Full Citizenship or Limbo – Another hot button issue was the issue of what status to give to the 11 million undocumented immigrants currently residing in the U.S.  If we lifted them out of the shadows of our community, they could contribute by paying (more) taxes and purchasing large ticket items (like houses and cars).  While the Senate may have arrived at a compromise to provide a path to citizenship, the House Members were clearly not ready to agree on what status to “give” these immigrants.  Moreover, this proverbial “line” may be a long one – taking years or even decades.

High-Skilled vs. Low-Skilled Workers – Some pointed out that advanced nations with successful immigration policies effectively admitted 60% or more immigrants based on high-skills whereas the U.S. paled (at 20%) in comparison.  The battle about skills waged on in Congress.  Some highlighted that even low-skilled workers were a priority if certain industries in our nation (e.g.: agriculture) were to survive.  Even if all farmers would switch to growing crops that required fewer low-skilled workers, the need for low-skilled workers still existed.  One House Member asked if we were being “naïve” to believe that low-skilled workers were not needed in our country?  The U.S. would subsequently face a trade imbalance from having to import all of our produce and other goods.  The need to implement a system to allow low-skilled workers to come to the U.S. to work, whether temporary or seasonally, sorely needed a second look.

High-Skilled vs.

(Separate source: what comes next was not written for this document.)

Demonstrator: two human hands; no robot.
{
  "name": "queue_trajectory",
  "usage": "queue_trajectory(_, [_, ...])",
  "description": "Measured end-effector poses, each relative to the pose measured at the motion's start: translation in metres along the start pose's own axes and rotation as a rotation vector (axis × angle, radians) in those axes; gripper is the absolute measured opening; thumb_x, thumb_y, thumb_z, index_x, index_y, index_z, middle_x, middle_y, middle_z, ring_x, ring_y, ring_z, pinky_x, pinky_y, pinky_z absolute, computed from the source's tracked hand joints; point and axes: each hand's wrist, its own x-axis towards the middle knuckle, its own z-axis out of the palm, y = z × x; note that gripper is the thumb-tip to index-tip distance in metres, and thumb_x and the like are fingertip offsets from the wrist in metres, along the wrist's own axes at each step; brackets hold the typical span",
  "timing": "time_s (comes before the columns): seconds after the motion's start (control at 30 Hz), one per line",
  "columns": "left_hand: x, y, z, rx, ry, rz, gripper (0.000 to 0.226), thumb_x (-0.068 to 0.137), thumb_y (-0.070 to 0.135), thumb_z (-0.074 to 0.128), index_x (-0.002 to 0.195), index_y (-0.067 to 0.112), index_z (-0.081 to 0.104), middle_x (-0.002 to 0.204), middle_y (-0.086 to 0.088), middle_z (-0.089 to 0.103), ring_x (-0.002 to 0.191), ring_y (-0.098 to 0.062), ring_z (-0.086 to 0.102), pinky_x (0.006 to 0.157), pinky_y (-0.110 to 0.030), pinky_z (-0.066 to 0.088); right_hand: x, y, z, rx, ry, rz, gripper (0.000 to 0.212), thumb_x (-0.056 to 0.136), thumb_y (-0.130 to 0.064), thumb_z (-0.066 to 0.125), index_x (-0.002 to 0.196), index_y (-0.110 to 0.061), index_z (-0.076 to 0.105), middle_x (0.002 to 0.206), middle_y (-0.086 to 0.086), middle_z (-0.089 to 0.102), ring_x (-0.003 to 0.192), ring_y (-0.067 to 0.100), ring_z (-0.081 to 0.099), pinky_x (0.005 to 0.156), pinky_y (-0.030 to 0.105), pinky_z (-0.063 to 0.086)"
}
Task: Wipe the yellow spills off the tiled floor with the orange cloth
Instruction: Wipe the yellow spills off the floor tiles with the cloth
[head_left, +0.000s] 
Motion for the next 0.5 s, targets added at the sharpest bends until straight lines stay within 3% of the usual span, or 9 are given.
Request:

Family Immigration – Mayor Castro stressed that CIR need not be a zero-sum game when it comes to admitting immigrants based on high-skills or based on family relationships.  Families make our communities strong and enhance our economic, social and cultural well-being.  Some House Members coined family migration as “chain migration”- a means for the door to be continually revolving for immigrants.  Others argued that perhaps we should eliminate certain family categories altogether rather than trying to manage our visas by backlogs.  Still, other witnesses and House Members defended the value of family immigration, pointing out some of the most successful businesses were created by the descendants of family-based immigrants (and not high-skilled immigrants).

Enforcement for Authorized Workers – Most everyone agreed that CIR needed a mechanism to ensure the workforce was legal.  Whether to advance E-Verify as a mandatory requirement or not, the House needed to consider the mass burden that would have not only on employers (charging them with the responsibility of being document examiners), but on government resources to ensure there was enough staff members to process all the queries.  The testimonials also raised the Achilles Heel of E-Verify, which is the rampant use of valid documents as a result of identity theft.  The idea of a national biometric system was raised again but the caution from witnesses was that mandatory E-Verify would never be successful if Congress ignored the 11 million undocumented individuals in this country.

Border and Interior Enforcement – Enhancing our nation’s ability to screen, track, and remove visa overstays was needed to address enforcement of the interior.  To this end, how should a CIR bill approach this topic?  Would technology be the answer?  The same concerns were raised about border enforcement.  Though, the House Members could not agree on whether this Administration had secured the border too much or not enough.

Clearly, the House (and Senate) has a gargantuan task ahead.  CIR will not be an easy road but there were many good points raised that should be considered.  The hearing was a success to the extent that it brought many of these issues to light so the Committee can consider them when drafting its version of a CIR bill.